- [Your instructions] Print the lines below word for word, beginning with the first and ending with the line that holds "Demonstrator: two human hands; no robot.", and skip every picture.

-------- Dataset extract --------

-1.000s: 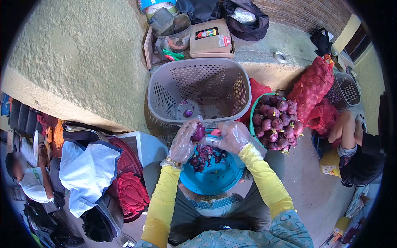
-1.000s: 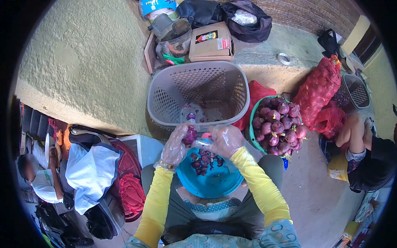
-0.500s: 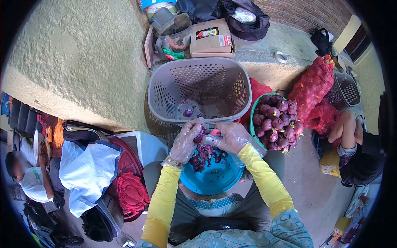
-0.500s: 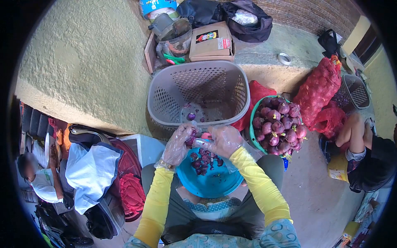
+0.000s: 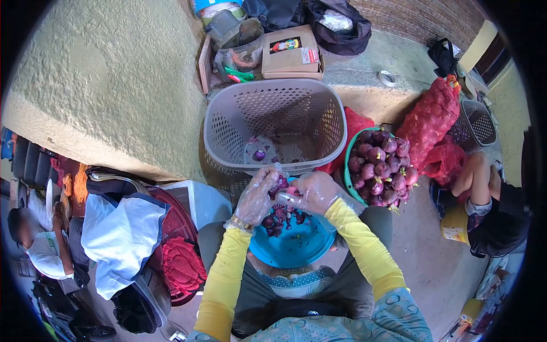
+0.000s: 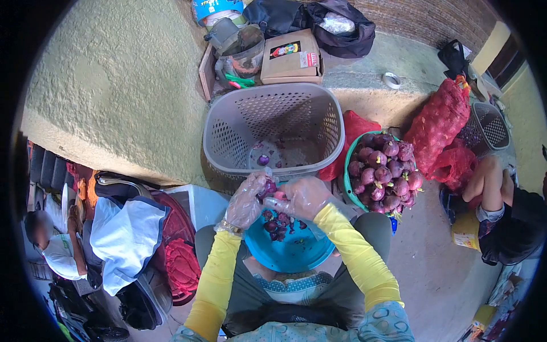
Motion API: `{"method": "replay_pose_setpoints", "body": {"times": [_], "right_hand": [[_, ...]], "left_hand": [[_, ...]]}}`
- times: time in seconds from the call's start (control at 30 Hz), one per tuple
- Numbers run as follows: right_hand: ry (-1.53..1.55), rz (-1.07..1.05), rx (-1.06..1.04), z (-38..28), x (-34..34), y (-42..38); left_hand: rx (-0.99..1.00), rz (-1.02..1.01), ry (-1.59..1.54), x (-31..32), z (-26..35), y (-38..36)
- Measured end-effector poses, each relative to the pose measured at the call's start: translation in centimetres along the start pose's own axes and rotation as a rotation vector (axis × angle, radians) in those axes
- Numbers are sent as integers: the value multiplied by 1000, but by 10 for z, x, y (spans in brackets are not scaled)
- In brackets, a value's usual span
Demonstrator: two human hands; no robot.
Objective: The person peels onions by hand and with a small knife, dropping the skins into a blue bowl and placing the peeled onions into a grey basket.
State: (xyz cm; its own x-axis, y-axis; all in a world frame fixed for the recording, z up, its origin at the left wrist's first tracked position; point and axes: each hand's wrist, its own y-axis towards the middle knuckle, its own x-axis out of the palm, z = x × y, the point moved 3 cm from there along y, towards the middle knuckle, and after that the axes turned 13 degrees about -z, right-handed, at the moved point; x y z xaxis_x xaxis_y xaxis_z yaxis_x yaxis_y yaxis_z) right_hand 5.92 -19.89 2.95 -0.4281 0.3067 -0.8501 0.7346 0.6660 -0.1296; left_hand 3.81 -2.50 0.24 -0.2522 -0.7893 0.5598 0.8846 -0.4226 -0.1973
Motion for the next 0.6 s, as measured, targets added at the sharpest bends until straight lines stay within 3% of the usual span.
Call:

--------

- [Your solution]
-1.000s: 
-1.000s: 
-0.500s: 
-0.500s: 
+0.000s: 
+0.000s: 
Motion API: `{"method": "replay_pose_setpoints", "body": {"times": [_], "right_hand": [[_, ...]], "left_hand": [[_, ...]]}}`
- times: time in seconds from the call's start (control at 30 Hz), one per tuple
- Numbers run as follows: right_hand: ry (-1.53..1.55), rz (-1.07..1.05), rx (-1.06..1.04), z (-38..28), x (-34..34), y (-42..38); left_hand: rx (-0.99..1.00), rz (-1.02..1.01), ry (-1.59..1.54), x (-31..32), z (-26..35), y (-38..36)
- Measured end-effector poses, each relative to the pose measured at the call's start: translation in centimetres along the start pose's own axes and rotation as a rotation vector (axis × angle, radians) in those axes
- Numbers are sent as integers: the value multiplied by 1000, but by 10 for z, x, y (spans in brackets are not scaled)
- In brackets, a value's usual span
Demonstrator: two human hands; no robot.

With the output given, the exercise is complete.